La situación actual del Partido Acción Nacional (PAN) en el municipio de Puebla presenta un panorama desalentador. El próximo domingo, durante la asamblea en la que se elegirá la nueva dirigencia del Comité Directivo Municipal (CDM), se anticipa que la abstención será la gran ganadora. De un total de aproximadamente 5,000 militantes, se estima que solo 2,500 acudirán a las urnas, incluso con intentos de movilización y compensaciones económicas por parte de los candidatos Guadalupe Leal y Manuel Herrera.
La contienda ha pasado desapercibida en gran medida, lo que refleja un desencanto palpable entre los propios panistas. Parece que los seguidores del partido se avergüenzan del nivel político y profesional de sus aspirantes. Esto nos lleva a dos conclusiones contundentes: en primer lugar, la desmotivación interna del partido podría agravar la situación de la oposición en Puebla; en segundo lugar, el rumbo del partido hacia futuros procesos electorales se vislumbra incierto y desdén.
El 7 de septiembre, los militantes tendrán que elegir entre Leal, Herrera y un tercer candidato, Arnulfo Carvajal.
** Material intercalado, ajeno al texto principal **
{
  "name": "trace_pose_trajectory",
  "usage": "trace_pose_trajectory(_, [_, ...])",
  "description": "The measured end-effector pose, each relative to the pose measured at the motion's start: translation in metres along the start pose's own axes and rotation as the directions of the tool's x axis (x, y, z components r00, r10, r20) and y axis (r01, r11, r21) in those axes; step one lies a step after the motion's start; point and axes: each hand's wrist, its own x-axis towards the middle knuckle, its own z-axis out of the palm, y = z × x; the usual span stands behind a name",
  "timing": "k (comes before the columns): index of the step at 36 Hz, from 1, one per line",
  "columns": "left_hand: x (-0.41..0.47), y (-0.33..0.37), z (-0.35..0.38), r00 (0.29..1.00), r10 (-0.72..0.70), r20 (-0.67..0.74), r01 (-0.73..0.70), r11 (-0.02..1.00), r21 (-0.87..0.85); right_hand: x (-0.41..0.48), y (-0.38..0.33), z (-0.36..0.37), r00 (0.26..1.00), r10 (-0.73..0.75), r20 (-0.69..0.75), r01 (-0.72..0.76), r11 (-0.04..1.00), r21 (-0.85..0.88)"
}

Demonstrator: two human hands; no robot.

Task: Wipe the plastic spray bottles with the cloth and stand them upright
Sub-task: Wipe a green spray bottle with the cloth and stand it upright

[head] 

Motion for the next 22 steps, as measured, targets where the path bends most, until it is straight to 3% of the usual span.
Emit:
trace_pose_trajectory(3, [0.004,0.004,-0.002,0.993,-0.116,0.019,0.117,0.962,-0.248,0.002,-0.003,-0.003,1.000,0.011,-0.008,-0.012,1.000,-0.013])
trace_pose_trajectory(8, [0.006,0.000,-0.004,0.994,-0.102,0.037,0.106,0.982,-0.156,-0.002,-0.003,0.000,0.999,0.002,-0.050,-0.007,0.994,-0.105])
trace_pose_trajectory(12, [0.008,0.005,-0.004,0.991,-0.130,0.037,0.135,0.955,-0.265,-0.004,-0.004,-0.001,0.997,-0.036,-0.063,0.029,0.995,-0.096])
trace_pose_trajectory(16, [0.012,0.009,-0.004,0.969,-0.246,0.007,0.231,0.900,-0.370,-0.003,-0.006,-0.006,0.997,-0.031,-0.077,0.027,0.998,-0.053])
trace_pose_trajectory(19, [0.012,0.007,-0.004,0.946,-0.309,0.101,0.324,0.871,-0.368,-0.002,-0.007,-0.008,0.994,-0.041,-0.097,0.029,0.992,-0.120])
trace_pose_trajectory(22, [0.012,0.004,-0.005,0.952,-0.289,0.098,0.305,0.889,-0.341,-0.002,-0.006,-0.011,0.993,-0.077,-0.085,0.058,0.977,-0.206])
Este último, aunque cuenta con largo tiempo en el partido, ha restado más votos a Leal que a Herrera, al captar una pequeña fracción de los militantes antisistema. La falta de interés en el proceso electoral es notable, consecuencia de heridas recientes y del desasosiego generado por las decisiones del grupo al que pertenece el actual liderazgo.
El descenso del PAN es evidente; su estructura parece haber perdido su esencia, convirtiéndose en un organismo que actúa principalmente de manera testimonial. La gestión actual ha sido calificada de desastrosa, lo que aleja aún más a los militantes de sus filas. Desde el papel prácticamente irrelevante del CDM hasta la descomposición de su base, el PAN en Puebla lucha con una crisis de identidad y funcionalidad.
Los candidatos a la presidencia del CDM presentan cualidades distintas. Leal, por su dinamismo en redes sociales, se ha mostrado más visible, aunque su fortaleza territorial es cuestionada. Herrera, en cambio, tiene un conocimiento más profundo del municipio, aunque su apoyo por parte del grupo actual plantea dudas sobre su autenticidad y capacidad.
La cercanía de las elecciones, junto con el contexto de descontento, hace que cualquier triunfo electoral se vea empañado por la falta de confianza y la parálisis de la propuesta política. La planilla perdedora obtiene representación solo si logra más del 20% de los votos, lo que genera un escenario de competencia restrictiva y posiblemente desmotivadora.
Las decisiones y vínculos internos del partido revelan la intensa lucha por el poder, aunque muchos militantes parecen desinteresados, con pocas expectativas respecto a la dirección que tomará el PAN. En el fondo, la situación refleja «ruinas» que necesitan ser abordadas. Sin un camino claro y efectivo hacia el futuro, el panorama se torna sombrío para quienes deseen revitalizar al partido en el municipio.
De esta manera, la elección no solo representará un cambio en la dirigencia, sino que también servirá como un termómetro para medir el estado de un partido que, lamentablemente, ha perdido mucho de su vigor y relevancia en la vida política poblana.